## Saved data entries
····················
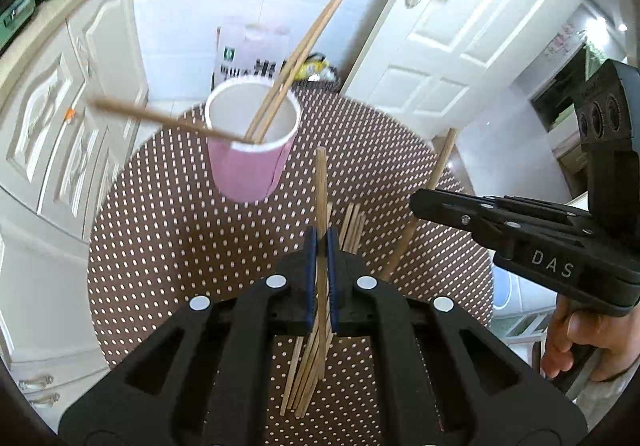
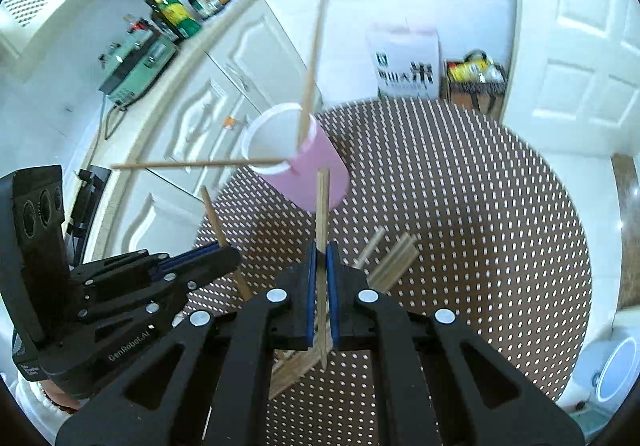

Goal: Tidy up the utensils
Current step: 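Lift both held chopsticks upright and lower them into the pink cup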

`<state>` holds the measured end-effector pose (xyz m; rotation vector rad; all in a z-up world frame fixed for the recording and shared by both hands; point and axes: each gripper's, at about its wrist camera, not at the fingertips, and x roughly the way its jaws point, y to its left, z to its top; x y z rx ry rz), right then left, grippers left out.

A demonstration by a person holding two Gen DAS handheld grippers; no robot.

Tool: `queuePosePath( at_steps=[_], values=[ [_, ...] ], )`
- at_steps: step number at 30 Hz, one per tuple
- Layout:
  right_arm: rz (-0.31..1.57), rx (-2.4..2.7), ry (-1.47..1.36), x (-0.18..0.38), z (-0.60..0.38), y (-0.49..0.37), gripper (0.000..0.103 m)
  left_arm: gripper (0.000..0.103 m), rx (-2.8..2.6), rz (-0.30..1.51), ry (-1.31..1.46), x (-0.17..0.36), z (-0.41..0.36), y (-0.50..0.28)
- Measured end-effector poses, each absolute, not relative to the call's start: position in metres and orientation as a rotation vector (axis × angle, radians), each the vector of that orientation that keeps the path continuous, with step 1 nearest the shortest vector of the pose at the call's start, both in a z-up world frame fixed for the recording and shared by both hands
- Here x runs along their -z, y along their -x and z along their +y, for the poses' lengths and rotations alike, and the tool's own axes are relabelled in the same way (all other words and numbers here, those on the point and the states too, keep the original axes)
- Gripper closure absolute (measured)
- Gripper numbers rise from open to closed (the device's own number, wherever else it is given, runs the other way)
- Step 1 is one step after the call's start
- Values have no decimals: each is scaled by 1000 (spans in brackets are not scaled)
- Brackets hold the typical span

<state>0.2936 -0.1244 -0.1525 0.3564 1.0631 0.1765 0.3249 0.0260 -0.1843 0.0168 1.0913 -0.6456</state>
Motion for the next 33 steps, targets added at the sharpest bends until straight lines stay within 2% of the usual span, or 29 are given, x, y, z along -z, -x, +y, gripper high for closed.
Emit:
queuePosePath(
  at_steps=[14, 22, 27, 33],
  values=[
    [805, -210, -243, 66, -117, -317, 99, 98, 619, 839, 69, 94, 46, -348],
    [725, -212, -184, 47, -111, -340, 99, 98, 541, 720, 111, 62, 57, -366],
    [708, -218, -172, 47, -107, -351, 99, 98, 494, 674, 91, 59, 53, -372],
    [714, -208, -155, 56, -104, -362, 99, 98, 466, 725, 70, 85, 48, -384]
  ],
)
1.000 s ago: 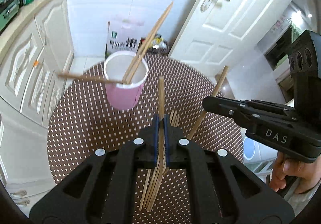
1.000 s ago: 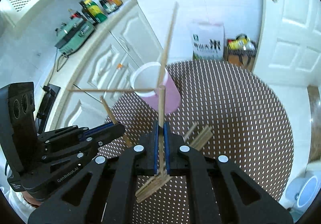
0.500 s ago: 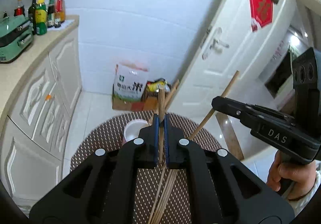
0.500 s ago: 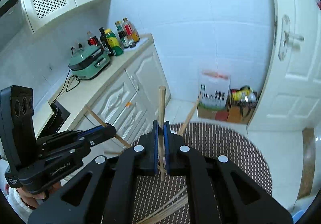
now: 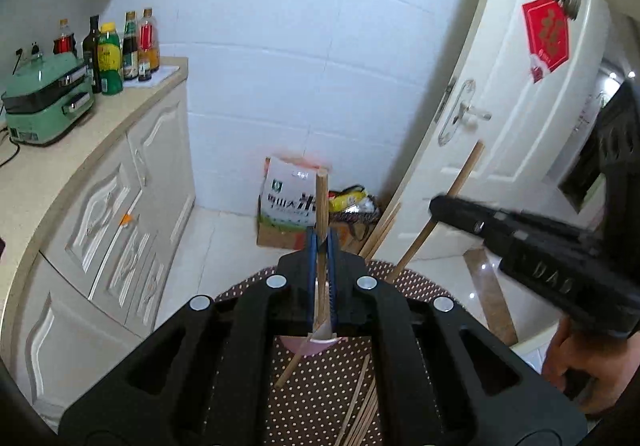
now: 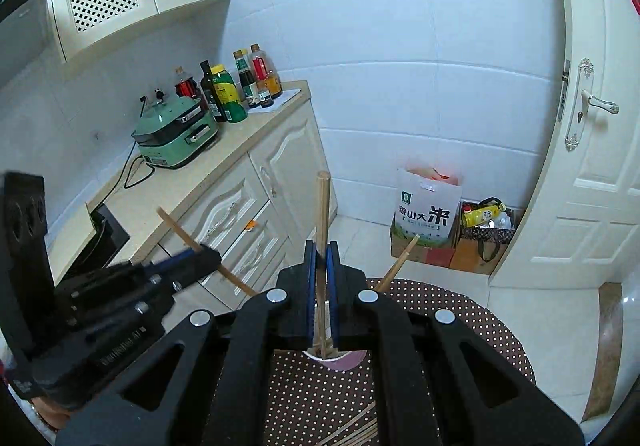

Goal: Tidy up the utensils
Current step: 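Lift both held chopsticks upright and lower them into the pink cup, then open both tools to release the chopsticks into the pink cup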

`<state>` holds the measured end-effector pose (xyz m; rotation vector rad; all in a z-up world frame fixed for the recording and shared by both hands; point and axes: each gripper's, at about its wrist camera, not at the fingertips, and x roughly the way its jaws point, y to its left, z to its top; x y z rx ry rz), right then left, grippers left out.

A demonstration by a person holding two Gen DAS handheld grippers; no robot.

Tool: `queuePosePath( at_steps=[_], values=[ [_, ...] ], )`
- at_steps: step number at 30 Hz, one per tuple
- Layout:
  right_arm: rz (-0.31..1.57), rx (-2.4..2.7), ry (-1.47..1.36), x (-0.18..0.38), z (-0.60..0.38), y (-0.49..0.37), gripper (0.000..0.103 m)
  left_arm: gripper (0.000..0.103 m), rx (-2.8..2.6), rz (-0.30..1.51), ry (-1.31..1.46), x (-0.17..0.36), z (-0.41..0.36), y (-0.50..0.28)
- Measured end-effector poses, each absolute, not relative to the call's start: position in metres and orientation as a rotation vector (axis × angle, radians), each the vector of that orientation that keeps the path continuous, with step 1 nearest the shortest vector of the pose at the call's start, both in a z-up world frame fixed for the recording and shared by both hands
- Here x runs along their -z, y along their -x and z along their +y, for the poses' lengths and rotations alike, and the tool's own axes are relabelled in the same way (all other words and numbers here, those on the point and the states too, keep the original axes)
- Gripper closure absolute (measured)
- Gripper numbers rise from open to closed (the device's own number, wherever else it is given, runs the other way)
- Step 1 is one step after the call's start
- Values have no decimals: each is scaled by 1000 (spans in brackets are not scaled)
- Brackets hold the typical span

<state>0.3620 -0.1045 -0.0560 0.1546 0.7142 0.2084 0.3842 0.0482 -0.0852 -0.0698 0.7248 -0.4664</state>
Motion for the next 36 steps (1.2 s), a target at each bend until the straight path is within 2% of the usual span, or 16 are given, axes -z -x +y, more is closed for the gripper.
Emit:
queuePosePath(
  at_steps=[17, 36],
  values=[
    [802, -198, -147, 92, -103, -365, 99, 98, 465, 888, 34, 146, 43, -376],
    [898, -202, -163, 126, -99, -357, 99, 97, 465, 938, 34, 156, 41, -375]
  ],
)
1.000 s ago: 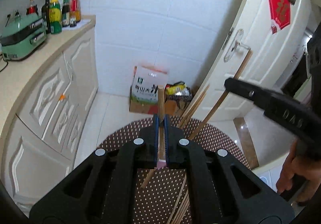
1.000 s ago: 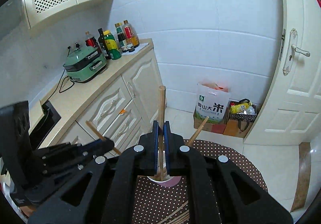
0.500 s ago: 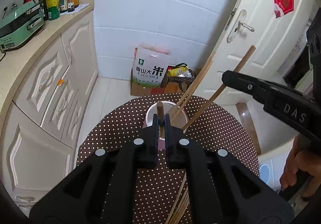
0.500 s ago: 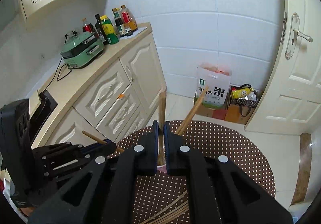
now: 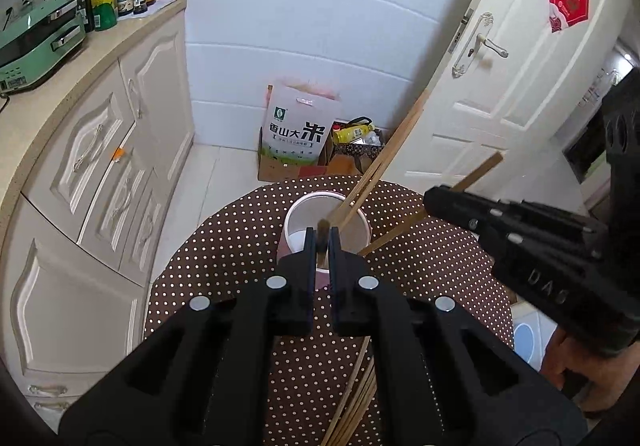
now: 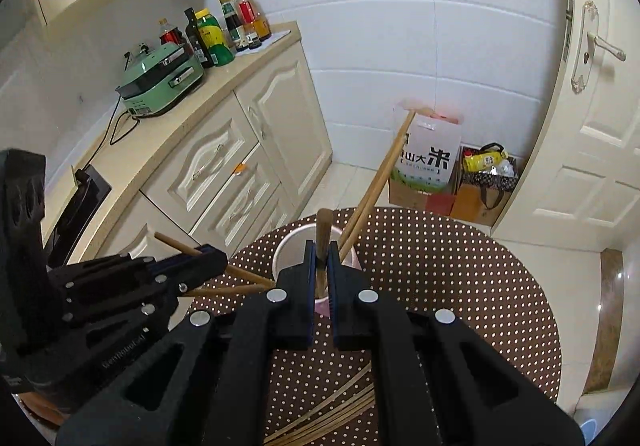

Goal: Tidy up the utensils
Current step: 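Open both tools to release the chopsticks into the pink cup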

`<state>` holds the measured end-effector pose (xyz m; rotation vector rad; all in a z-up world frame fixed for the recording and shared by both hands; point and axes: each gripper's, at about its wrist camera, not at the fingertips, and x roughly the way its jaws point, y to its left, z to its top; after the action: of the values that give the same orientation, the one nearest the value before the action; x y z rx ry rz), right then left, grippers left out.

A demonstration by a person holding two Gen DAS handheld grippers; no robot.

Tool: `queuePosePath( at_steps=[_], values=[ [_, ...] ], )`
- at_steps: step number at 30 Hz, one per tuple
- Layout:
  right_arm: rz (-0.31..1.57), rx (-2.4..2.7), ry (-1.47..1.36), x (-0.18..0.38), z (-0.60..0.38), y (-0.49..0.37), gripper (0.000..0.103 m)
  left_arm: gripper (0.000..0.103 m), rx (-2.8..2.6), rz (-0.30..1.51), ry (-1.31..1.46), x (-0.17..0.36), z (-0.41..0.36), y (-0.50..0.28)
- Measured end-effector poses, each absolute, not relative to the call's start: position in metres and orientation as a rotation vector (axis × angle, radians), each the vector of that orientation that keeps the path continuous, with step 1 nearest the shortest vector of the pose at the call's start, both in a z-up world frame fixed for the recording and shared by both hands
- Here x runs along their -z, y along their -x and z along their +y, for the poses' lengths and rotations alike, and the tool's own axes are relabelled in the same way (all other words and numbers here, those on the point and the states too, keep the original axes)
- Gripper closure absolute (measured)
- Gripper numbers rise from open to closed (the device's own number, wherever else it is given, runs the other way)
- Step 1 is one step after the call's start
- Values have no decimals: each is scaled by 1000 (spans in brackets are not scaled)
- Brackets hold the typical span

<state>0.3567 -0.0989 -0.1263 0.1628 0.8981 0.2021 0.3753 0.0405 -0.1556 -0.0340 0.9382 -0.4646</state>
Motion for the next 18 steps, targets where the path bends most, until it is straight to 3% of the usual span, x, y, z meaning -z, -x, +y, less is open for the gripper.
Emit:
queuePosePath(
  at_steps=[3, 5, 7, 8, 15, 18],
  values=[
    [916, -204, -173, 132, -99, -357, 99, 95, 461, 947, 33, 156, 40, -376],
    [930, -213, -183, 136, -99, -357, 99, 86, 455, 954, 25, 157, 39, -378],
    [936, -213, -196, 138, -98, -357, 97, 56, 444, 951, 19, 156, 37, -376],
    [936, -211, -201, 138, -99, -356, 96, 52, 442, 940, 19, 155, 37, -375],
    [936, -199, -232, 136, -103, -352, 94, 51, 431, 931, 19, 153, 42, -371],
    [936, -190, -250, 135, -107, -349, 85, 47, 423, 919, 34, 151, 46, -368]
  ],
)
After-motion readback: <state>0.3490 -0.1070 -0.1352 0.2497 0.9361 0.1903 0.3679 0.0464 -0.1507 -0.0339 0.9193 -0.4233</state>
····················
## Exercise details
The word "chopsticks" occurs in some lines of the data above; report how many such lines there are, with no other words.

## The completed task
3